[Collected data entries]

Segment Open

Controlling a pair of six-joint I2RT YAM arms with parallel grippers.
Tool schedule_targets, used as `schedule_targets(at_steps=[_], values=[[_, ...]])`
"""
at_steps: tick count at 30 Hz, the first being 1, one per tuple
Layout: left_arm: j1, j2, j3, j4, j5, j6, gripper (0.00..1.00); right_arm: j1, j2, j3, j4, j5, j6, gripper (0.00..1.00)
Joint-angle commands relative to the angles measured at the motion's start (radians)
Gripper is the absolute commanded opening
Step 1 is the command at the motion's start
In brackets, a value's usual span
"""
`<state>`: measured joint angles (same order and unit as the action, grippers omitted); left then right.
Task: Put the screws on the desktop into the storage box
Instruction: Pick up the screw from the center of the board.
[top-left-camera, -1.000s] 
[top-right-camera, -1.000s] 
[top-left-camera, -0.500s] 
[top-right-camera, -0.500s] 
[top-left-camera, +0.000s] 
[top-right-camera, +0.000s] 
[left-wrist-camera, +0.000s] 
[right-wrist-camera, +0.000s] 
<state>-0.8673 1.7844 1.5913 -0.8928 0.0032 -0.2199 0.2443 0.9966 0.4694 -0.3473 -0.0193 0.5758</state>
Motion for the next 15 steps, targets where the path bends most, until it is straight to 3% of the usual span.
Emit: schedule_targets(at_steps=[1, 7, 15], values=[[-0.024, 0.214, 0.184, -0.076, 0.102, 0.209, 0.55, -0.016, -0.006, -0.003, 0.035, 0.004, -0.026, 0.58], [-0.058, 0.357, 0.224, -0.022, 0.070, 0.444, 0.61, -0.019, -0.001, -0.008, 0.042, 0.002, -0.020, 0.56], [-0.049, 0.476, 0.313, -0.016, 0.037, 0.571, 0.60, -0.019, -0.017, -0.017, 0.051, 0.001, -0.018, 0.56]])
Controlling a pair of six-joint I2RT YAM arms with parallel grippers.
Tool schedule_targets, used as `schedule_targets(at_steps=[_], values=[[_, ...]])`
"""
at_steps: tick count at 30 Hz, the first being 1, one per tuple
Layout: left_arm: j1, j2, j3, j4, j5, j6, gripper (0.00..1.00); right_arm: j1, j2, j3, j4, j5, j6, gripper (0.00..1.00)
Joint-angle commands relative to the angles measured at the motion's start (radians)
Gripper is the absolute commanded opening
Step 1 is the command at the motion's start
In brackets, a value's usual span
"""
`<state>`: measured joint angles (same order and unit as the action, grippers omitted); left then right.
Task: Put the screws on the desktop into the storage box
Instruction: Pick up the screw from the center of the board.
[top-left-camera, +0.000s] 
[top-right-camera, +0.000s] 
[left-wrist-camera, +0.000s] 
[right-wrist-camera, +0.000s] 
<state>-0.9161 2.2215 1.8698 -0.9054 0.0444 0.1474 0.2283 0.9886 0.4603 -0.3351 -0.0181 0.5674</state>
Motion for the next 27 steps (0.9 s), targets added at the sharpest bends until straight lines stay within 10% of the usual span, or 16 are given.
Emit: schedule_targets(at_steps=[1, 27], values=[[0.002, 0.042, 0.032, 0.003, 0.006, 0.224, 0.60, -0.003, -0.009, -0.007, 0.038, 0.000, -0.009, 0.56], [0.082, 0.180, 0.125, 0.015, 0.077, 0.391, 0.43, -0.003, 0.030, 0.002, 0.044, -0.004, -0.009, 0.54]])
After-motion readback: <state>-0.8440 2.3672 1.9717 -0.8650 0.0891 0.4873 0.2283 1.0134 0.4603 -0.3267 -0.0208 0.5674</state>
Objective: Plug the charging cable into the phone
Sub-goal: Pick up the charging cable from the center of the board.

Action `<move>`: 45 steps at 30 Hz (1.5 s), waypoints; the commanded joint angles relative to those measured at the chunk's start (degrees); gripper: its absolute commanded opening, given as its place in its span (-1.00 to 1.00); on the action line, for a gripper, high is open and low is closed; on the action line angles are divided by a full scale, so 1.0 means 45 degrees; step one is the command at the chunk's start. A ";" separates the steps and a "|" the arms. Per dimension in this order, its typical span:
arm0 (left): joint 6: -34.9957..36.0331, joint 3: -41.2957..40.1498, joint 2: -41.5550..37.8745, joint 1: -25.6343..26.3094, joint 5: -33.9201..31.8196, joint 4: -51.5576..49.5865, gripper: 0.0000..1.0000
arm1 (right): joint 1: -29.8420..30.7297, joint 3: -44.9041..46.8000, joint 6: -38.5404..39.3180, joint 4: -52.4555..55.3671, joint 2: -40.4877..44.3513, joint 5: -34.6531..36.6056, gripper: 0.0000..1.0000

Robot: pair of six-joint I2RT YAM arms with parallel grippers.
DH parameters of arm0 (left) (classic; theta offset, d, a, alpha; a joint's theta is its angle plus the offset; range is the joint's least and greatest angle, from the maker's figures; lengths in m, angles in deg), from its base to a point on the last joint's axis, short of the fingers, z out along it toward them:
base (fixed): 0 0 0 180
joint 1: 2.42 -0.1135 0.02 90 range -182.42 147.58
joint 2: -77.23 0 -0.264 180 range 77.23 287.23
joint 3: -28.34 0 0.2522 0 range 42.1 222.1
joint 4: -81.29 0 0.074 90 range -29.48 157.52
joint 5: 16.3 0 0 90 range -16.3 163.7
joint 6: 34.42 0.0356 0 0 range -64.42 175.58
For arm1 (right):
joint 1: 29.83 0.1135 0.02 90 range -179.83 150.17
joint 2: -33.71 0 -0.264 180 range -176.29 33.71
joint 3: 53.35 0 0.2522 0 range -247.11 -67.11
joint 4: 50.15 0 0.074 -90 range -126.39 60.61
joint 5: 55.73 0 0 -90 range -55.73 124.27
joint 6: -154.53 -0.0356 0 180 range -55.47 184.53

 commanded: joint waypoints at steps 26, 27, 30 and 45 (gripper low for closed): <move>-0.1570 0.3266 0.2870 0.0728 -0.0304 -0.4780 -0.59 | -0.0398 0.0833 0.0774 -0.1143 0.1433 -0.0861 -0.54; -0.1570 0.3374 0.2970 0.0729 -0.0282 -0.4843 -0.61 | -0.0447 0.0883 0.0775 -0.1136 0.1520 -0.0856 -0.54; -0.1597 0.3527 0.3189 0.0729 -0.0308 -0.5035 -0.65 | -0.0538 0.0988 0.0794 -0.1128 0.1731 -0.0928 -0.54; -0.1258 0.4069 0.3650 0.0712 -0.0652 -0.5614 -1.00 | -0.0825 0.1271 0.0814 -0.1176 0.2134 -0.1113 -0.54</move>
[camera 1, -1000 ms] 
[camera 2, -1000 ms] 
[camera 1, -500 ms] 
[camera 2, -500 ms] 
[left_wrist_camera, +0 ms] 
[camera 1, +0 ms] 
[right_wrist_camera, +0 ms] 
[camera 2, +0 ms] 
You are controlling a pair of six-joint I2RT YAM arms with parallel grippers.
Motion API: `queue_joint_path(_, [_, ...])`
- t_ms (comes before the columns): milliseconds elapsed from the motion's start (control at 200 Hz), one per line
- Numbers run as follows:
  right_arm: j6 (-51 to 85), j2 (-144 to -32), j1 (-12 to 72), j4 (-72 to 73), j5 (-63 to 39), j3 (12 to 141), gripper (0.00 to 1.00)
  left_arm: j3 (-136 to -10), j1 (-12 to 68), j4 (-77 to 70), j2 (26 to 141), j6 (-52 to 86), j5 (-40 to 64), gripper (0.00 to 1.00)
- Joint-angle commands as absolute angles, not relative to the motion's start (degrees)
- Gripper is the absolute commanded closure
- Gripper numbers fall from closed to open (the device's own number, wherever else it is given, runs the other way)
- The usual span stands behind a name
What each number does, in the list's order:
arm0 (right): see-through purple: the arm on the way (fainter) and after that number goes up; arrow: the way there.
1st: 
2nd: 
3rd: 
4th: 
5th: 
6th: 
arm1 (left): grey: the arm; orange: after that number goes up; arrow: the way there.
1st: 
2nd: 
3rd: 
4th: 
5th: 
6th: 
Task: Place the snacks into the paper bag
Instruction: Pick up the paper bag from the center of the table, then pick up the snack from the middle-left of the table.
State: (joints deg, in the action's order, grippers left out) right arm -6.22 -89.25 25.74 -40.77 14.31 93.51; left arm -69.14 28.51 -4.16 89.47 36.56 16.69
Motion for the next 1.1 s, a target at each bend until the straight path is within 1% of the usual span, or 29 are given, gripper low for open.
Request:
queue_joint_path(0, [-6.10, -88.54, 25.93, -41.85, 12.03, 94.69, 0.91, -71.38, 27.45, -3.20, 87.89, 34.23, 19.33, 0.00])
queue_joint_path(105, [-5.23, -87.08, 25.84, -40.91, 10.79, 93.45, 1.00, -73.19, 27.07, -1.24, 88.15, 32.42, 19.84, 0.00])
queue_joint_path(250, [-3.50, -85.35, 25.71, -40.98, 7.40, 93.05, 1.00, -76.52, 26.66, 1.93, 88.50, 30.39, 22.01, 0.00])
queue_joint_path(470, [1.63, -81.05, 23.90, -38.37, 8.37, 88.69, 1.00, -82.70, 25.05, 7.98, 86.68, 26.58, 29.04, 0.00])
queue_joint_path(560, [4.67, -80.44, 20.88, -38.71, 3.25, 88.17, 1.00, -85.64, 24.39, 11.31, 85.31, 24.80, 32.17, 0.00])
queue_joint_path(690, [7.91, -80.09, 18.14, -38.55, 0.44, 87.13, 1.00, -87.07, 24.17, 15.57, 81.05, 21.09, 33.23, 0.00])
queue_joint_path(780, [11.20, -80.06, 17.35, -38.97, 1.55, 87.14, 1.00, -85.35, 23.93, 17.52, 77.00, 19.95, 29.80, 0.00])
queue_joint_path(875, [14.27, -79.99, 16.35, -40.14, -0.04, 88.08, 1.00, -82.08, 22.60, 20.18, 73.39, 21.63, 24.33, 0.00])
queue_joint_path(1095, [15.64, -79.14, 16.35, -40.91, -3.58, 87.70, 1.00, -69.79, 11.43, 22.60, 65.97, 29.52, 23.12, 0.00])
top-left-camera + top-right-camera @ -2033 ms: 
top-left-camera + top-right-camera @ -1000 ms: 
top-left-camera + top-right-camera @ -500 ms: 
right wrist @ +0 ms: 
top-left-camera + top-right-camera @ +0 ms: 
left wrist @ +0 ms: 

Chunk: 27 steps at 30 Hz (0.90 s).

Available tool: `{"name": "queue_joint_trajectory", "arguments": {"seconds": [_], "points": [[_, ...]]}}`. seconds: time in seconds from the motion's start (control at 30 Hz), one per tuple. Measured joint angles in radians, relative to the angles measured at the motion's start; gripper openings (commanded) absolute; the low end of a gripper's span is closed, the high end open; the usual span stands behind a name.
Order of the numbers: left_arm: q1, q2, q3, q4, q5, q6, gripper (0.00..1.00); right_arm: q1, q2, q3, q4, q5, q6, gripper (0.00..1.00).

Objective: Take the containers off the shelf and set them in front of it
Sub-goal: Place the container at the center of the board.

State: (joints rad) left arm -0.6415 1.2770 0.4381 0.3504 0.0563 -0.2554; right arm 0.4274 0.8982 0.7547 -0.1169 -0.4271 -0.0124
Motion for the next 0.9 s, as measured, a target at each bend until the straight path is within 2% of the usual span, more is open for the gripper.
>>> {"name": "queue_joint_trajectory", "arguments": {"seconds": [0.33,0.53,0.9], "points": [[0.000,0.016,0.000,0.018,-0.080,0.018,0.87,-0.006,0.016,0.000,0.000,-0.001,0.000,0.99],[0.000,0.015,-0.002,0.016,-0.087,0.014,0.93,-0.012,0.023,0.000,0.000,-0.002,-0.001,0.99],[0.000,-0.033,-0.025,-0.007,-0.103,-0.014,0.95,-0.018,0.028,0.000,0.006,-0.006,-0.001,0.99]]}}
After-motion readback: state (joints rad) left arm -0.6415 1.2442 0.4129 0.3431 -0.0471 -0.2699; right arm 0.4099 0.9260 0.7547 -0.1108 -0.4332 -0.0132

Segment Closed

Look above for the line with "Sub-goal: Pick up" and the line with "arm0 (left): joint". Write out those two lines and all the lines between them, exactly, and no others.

→ **EXERCISE OUTPUT**
Sub-goal: Pick up the charging cable from the center of the board.

Action `<move>`: 45 steps at 30 Hz (1.5 s), waypoints; the commanded joint angles relative to those measured at the chunk's start (degrees); gripper: its absolute commanded opening, given as its place in its span (-1.00 to 1.00); on the action line, for a gripper, high is open and low is closed; on the action line angles are divided by a full scale, so 1.0 means 45 degrees; step one is the command at the chunk's start. A ";" separates the steps and a "|" the arms. Per dimension in this order, its typical span:
arm0 (left): joint 6: -34.9957..36.0331, joint 3: -41.2957..40.1498, joint 2: -41.5550..37.8745, joint 1: -25.6343..26.3094, joint 5: -33.9201..31.8196, joint 4: -51.5576..49.5865, gripper: 0.0000..1.0000

Nothing else is required to finish the exercise.